Aimia (TSE:AIM) tumbled to a 52-week low after the marketing and loyalty-program provider reported lower-than-expected earnings in the fourth quarter and provided a gloomy outlook for 2015.
Shares declined 9.4 percent to C$13.00 at 2:36 p.m. in Toronto. The stock has lost 25 percent in the past six months.
Net income $21.5 million, or C$0.09 per diluted share, in the October-to-December quarter, compared to a net loss of C$125.7 million, or C$0.74 loss per share, in the year-earlier period, the Montreal, Quebec-based company said in a statement today.
Adjusted profit was C$60 million, or C$0.20 per share, compared to an adjusted loss of C$111.1 million or C$0.50 loss per share.
That missed the C$0.24 average estimate of 5 analysts polled by Capital IQ estimates. But Aimia said it met or exceeded all its major financial objectives for 2014.
The company recovered from losses on both counts a year earlier due to a change in its Canadian banking partners for Aeroplan.
Aimia operates customer loyalty programs for Air Canada, TD and CIBC credit cards and other business partners.
Revenue grew 10.7 percent to C$761.1 million, topping market expectations of C$715.9 million.
“In 2014, Aimia delivered against our strategy of strengthening our position in priority markets, replicating and evolving our successful coalition loyalty model with programs in markets such as Mexico and Spain , and building our distinctive data analytics capabilities and client base globally," said Rupert Duchesne , chief executive officer, in the statement.

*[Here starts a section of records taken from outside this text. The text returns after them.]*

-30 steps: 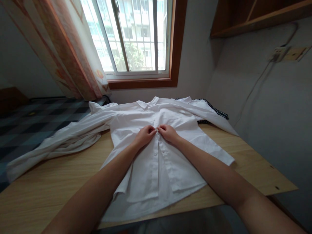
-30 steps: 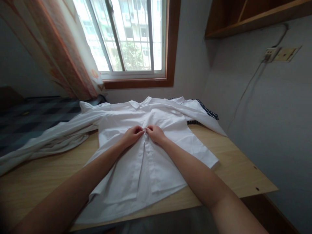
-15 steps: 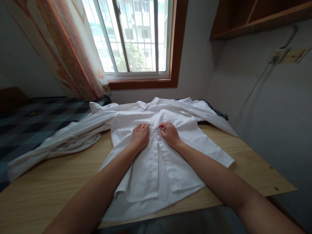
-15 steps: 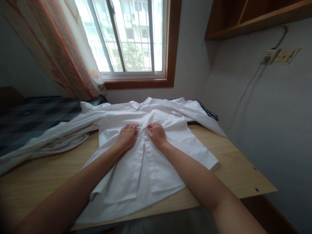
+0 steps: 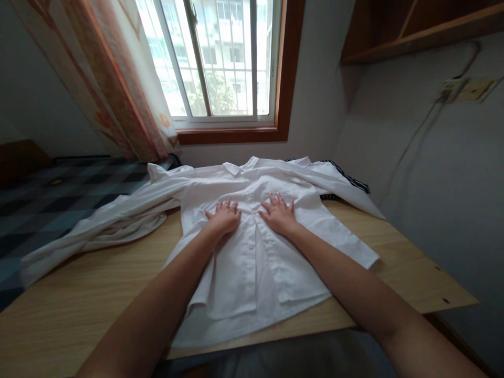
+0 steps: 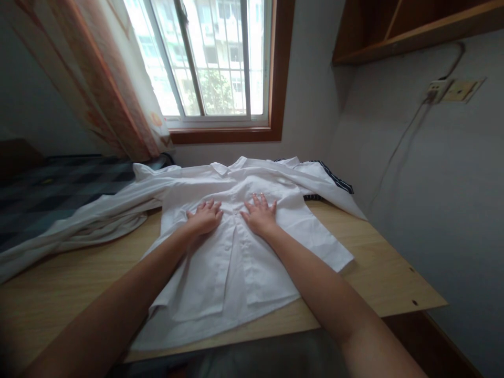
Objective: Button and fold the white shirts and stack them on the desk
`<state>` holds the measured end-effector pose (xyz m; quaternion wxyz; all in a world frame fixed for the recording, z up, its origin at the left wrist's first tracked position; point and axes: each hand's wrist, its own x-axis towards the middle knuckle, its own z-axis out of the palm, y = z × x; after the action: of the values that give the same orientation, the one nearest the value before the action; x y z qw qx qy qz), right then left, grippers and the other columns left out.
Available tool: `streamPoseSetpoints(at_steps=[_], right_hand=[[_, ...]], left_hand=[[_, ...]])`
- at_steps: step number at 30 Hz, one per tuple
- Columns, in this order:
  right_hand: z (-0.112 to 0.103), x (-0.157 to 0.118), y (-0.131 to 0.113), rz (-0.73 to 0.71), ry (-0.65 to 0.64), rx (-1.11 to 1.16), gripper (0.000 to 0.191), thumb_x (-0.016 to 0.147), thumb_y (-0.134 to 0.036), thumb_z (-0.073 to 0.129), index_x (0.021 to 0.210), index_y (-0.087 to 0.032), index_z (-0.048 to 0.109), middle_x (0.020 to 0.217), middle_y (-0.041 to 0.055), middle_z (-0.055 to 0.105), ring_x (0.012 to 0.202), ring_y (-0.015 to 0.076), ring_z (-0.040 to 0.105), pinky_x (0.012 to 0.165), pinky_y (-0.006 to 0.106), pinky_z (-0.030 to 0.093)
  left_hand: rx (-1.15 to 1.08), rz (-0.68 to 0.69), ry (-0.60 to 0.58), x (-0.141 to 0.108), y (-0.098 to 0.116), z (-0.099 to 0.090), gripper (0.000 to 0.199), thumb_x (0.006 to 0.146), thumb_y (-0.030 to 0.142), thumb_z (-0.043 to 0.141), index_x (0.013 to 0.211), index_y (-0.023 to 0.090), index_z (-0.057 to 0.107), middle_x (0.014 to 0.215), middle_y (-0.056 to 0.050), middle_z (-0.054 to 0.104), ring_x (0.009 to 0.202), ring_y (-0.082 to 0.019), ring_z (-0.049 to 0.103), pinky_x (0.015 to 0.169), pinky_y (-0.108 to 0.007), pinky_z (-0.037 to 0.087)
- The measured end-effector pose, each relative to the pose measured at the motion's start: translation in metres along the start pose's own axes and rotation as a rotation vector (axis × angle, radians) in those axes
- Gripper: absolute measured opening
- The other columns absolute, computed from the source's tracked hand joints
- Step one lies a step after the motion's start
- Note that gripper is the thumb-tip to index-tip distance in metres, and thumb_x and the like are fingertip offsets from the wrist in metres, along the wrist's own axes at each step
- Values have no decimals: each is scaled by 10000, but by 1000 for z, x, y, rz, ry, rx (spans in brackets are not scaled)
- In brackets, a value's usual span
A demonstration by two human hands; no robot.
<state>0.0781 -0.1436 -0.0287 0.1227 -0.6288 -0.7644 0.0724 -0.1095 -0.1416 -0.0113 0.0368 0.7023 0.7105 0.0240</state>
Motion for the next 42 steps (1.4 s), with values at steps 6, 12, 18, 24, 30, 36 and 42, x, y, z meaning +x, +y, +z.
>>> streamPoseSetpoints(at_steps=[6,12,18,24,30,36,42], right_hand=[[-2,0,1,8,-27,-11,555,1017,-532,287,1518,-327,407,1678,27,133,1541,291,42,1156,690,41],[12,4,-4,39,76,-37,532,1017,-478,302,1497,-305,451,1667,38,191,1535,293,84,1173,657,42],[17,5,-8,45,138,15,491,1005,-417,356,1438,-259,525,1647,72,255,1522,314,130,1175,647,74],[9,-1,-6,-67,231,37,323,956,-242,460,1198,-196,670,1488,135,490,1452,271,300,1188,571,114],[-17,-16,-20,-268,339,153,249,913,-159,532,1078,-197,715,1230,109,647,1260,247,498,1123,415,298],[-38,-71,-39,-403,85,293,278,872,-221,637,1140,-165,589,950,50,682,839,178,631,772,268,449],[-28,-96,-31,-233,17,225,270,862,-275,663,1085,-161,562,1020,95,682,858,202,632,735,276,435]], left_hand=[[48,122,-78,16,-21,-5,646,978,504,199,1580,278,256,1677,-53,126,1542,-318,90,1145,-724,77],[70,196,-106,33,-34,-8,765,922,692,252,1583,307,241,1680,-58,112,1542,-342,65,1169,-674,84],[29,256,-47,41,-38,-5,750,933,676,301,1563,269,307,1667,-103,176,1528,-361,135,1160,-685,88],[81,359,136,9,-21,-17,461,935,327,492,1384,258,570,1518,-115,482,1423,-338,380,1178,-622,183],[26,439,27,-45,-6,-42,245,859,219,530,999,213,731,1052,-81,730,944,-236,673,838,-318,497],[-107,393,-83,-73,-8,-32,209,878,336,538,872,184,682,861,-63,710,763,-205,634,668,-285,438],[-217,435,-44,-77,-10,-20,174,846,368,592,820,201,632,796,-35,664,739,-196,600,661,-283,422]])
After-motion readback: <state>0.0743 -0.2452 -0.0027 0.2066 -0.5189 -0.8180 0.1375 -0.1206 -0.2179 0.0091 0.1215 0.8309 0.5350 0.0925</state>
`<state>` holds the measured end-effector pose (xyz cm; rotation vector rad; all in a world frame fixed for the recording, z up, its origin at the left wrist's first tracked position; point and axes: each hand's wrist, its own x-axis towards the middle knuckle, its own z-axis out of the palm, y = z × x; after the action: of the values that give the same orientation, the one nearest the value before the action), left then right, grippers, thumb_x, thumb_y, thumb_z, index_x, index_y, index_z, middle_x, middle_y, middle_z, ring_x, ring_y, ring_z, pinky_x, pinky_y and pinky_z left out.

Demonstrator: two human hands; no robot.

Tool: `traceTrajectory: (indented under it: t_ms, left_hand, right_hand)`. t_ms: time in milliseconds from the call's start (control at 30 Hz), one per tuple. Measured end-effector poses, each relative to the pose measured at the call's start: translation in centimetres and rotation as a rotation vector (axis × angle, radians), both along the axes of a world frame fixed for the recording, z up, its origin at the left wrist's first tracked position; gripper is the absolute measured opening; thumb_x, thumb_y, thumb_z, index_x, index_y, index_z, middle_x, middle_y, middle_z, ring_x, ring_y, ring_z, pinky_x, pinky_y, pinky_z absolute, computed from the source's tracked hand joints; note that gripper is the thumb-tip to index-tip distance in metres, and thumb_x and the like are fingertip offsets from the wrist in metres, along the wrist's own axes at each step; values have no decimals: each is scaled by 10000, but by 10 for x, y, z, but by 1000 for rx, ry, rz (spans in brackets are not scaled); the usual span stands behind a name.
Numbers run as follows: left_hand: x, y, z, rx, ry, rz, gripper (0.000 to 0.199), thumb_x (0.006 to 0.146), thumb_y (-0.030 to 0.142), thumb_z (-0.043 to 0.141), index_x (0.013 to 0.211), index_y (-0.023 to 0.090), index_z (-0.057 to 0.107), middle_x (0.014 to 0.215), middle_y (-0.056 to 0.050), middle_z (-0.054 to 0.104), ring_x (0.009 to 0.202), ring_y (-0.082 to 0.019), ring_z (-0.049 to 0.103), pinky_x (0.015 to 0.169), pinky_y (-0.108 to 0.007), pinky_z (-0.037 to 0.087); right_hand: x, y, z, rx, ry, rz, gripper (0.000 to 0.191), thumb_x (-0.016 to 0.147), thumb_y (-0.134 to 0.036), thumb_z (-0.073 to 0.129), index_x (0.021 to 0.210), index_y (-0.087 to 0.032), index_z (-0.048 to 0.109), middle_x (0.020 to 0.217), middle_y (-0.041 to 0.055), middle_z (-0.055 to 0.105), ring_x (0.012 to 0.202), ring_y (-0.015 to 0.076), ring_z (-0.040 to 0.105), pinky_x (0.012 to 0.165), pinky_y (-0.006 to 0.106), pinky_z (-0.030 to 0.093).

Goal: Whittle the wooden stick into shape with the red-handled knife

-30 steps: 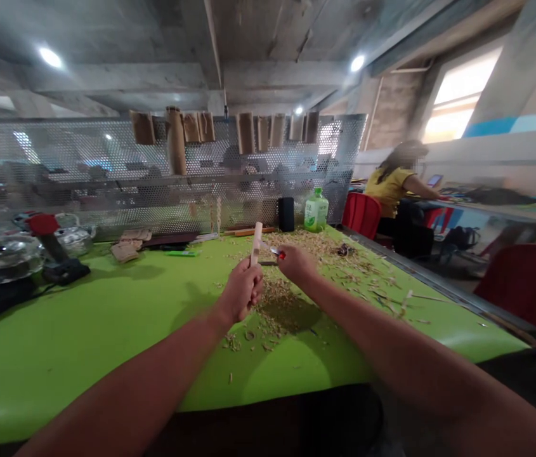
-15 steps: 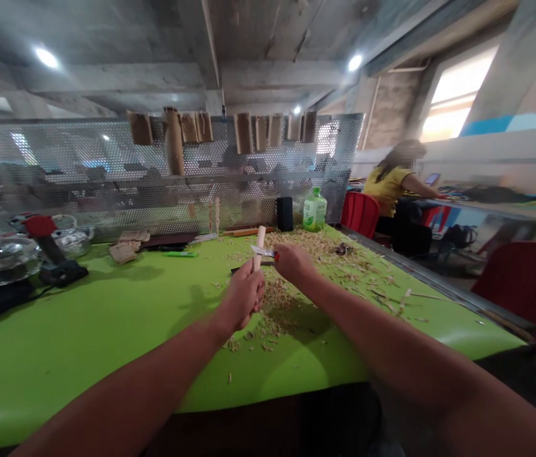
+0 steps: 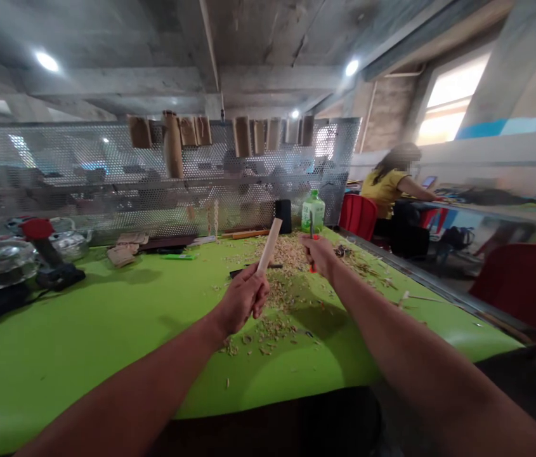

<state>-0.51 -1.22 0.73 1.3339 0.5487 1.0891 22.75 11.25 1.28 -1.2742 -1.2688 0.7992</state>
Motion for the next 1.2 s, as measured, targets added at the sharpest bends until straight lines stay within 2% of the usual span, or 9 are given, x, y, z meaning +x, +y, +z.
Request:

"At the same time, we delivered strong financial results, exceeding our guidance. With the momentum we see in recent sales, notwithstanding the fragility of the global economy, we are confident that 2015 will be another good year."
National Bank downgraded the stock to sector perform from outperform, citing disappointing guidance for 2015.
The company anticipated 2015 capital expenditures between C$70 million and C$80 million, down from the 2014 actual capital expenditures of C$81.5 million.